Question

# In how many years will a sum of money double itself with the rate of 10% per annum simple interest?

Hint: To solve the problem, we should know the definition of annual simple interest. We have,
Simple Interest (I) = $\dfrac{P\times R\times t}{100}$
Where, P= principal amount
R = simple interest annual rate
t = time period of the annual simple interest
Here, we have R = 10% and have to calculate t for the sum of the money (that is P) to double.

In this question, we are left with two unknowns, P and t. However, we also have an additional condition. This condition tells that within the required time (which we have to calculate), the sum of money doubles itself. Thus, if originally, we had principal amount as P, finally, this amount would become 2P. Thus, simple interest (I) becomes 2P-P = P. Since, simple interest is basically the amount accumulated over the total principal amount. Further, for simplification, we can write,
$\dfrac{R}{100}=\dfrac{10}{100}=0.1$
Thus, we have,
I=$\dfrac{P\times R\times t}{100}$
Since, I = P (as calculated above), we have,
P = $\dfrac{P\times R\times t}{100}$
We can cancel P from both sides. Thus, we have,
1=$\dfrac{R\times t}{100}$
Plugging in the known values, we have,
1= 0.1$\times$t
Since, $\dfrac{R}{100}$=0.1
Now,
t=10 years
Hence, it will take 10 years for the sum of money to double itself with the rate of 10% per annum simple interest.

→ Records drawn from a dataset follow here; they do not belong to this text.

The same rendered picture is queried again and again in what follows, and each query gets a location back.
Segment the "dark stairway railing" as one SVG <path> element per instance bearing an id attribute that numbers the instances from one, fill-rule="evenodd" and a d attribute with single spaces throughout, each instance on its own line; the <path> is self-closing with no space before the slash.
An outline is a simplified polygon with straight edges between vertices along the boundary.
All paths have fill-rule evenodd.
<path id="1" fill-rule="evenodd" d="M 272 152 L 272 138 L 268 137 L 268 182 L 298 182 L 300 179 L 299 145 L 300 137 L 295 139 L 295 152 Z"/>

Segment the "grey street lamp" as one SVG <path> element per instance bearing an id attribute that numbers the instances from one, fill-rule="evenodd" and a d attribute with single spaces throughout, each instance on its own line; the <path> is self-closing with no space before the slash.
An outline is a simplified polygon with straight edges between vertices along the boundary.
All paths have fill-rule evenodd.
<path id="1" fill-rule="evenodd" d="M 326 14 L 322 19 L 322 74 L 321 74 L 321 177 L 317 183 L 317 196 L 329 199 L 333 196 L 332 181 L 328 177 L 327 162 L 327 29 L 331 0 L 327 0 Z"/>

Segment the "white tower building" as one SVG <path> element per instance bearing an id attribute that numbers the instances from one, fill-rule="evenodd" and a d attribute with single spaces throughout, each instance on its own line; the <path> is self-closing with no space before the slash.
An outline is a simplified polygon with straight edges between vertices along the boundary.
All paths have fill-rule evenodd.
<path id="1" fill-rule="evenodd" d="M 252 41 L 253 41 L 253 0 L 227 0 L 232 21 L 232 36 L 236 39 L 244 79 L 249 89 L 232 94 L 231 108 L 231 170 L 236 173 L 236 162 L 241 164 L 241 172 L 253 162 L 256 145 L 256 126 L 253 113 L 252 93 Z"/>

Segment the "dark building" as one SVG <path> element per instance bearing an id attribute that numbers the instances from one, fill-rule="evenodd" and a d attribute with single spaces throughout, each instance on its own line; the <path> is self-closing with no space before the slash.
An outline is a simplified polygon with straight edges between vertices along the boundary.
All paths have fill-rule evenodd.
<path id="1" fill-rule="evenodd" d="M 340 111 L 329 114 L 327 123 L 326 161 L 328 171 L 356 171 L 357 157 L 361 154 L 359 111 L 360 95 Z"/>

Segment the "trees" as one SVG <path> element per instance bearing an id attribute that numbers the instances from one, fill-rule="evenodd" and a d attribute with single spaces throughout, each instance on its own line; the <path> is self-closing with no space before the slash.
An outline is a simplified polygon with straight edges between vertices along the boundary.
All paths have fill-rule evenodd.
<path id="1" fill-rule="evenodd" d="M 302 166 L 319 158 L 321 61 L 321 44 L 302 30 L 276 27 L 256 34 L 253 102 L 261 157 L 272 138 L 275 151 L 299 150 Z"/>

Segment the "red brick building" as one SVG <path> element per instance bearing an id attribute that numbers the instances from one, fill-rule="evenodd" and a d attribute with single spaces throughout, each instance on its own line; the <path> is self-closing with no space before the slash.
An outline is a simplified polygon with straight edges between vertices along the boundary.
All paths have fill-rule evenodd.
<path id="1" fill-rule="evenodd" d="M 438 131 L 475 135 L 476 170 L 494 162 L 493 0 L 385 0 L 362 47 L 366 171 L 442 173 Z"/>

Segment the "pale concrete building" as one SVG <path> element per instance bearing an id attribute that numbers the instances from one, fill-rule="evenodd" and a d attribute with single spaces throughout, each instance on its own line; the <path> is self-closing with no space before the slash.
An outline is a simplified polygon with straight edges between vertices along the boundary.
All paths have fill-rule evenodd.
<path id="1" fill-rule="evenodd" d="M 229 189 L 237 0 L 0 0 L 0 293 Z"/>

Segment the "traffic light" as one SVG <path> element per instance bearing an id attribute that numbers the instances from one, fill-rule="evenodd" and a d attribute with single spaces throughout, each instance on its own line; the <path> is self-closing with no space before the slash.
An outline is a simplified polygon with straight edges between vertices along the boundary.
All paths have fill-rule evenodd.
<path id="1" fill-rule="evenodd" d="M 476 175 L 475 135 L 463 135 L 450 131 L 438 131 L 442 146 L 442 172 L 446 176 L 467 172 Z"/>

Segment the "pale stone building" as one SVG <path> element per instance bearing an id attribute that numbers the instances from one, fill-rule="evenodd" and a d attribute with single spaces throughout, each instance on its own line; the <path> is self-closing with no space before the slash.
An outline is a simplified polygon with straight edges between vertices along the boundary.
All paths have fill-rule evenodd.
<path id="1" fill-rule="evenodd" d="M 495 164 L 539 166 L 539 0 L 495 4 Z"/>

Note: While solving questions related to principal interest, it is important to keep in mind that simple interest calculated from the formula, Simple Interest (I) = $\dfrac{P\times R\times t}{100}$ , doesn’t represent the total amount of money. In fact, the total amount is the sum of Principal amount (P) and simple interest. Thus, in this case, when money was doubled, the total amount was 2P and simple interest was P.